▶ _Task requirements_:
Each line of the data below goes into the copy exactly; pictures do not.

▶ _Information provided_:

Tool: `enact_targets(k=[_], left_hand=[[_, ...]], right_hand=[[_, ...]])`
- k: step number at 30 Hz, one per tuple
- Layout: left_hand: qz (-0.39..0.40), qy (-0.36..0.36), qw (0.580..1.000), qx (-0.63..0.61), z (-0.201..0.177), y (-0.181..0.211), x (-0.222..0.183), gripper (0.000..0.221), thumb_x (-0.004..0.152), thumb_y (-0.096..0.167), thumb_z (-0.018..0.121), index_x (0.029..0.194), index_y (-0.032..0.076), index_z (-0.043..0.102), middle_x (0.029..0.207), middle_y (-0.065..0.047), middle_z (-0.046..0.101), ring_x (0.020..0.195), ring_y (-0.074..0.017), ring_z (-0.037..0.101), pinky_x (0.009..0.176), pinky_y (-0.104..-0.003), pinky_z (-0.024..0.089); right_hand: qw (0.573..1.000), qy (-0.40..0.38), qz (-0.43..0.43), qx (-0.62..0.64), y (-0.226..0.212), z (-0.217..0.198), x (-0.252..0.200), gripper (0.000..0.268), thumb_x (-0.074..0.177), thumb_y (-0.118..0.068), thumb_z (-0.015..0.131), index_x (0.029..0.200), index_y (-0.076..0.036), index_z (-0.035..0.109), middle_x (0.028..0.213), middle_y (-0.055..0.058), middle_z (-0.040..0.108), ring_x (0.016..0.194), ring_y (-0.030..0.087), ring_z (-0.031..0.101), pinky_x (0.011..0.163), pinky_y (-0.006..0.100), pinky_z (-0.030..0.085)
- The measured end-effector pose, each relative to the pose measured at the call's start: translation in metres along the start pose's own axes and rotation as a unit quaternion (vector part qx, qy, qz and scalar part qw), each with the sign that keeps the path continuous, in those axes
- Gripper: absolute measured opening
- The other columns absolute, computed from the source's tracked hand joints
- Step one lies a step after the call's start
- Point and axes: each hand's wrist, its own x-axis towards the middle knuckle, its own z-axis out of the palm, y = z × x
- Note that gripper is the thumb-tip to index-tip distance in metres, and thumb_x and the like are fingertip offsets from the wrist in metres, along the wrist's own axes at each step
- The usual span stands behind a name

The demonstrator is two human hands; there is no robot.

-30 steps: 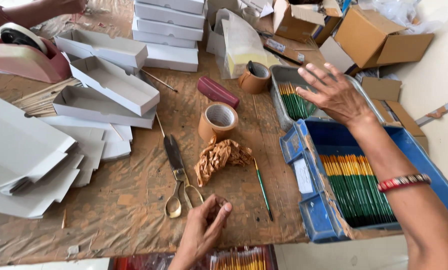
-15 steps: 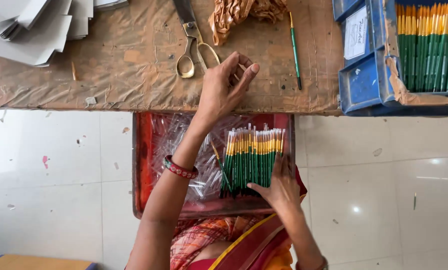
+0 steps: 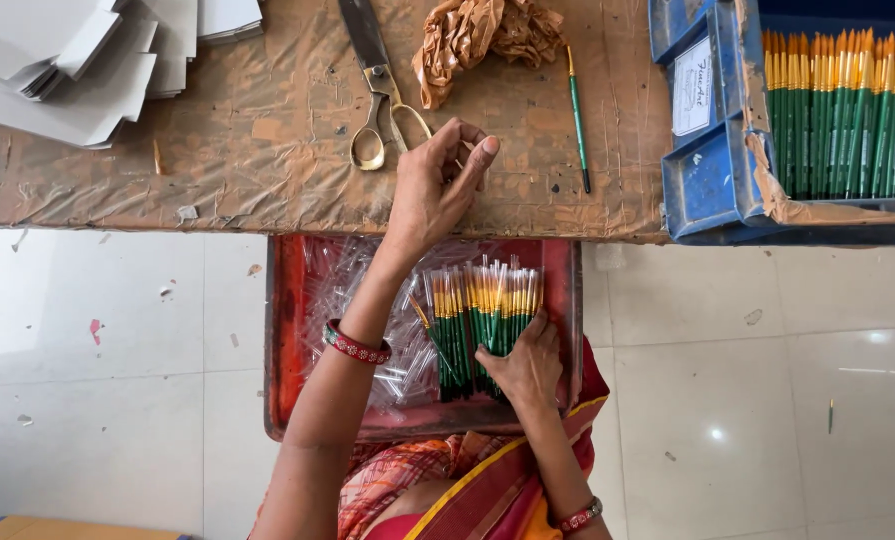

▶ _Exercise result_:
Tool: `enact_targets(k=[_], left_hand=[[_, ...]], right_hand=[[_, ...]])`
- k: step number at 30 Hz, one per tuple
- Layout: left_hand: qz (-0.39..0.40), qy (-0.36..0.36), qw (0.580..1.000), qx (-0.63..0.61), z (-0.201..0.177), y (-0.181..0.211), x (-0.222..0.183), gripper (0.000..0.221), thumb_x (-0.004..0.152), thumb_y (-0.096..0.167), thumb_z (-0.018..0.121), index_x (0.029..0.194), index_y (-0.032..0.076), index_z (-0.043..0.102), middle_x (0.029..0.207), middle_y (-0.065..0.047), middle_z (-0.046..0.101), ring_x (0.020..0.195), ring_y (-0.074..0.017), ring_z (-0.037..0.101), pinky_x (0.009..0.176), pinky_y (-0.104..-0.003), pinky_z (-0.024..0.089); right_hand: qw (0.573..1.000), qy (-0.40..0.38), qz (-0.43..0.43), qx (-0.62..0.64), y (-0.226..0.212), z (-0.217..0.198), x (-0.252..0.200), gripper (0.000..0.268), thumb_x (-0.074..0.177), thumb_y (-0.118..0.068), thumb_z (-0.015..0.131), index_x (0.029..0.200), index_y (-0.076..0.036), index_z (-0.035..0.109), middle_x (0.028..0.213), middle_y (-0.055..0.058), middle_z (-0.040..0.108), ring_x (0.016..0.194), ring_y (-0.030..0.087), ring_z (-0.031..0.101), pinky_x (0.011..0.163), pinky_y (-0.006..0.100), pinky_z (-0.030..0.085)
- The measured end-effector pose, each relative to the pose measured at the call's start: translation in metres along the start pose's own axes and rotation as a unit quaternion (vector part qx, qy, qz and scalar part qw), each with the sign that keeps the path continuous, in those axes
- Gripper: absolute measured opening
- The other columns absolute, computed from the source's tracked hand joints
- Step one lies a step after the call's start
- Point and axes: each hand's wrist, its own x-axis towards the middle knuckle, its own z-axis out of the palm, y = z × x
- Note that gripper is the thumb-tip to index-tip distance in metres, and thumb_x and the like are fingertip offsets from the wrist in metres, along the wrist's own axes at each step
- The usual span stands behind a name

The demonstrator is two human hands; there is no robot.

-30 steps: 
-15 steps: 
+0 steps: 

Nothing further is needed for this answer.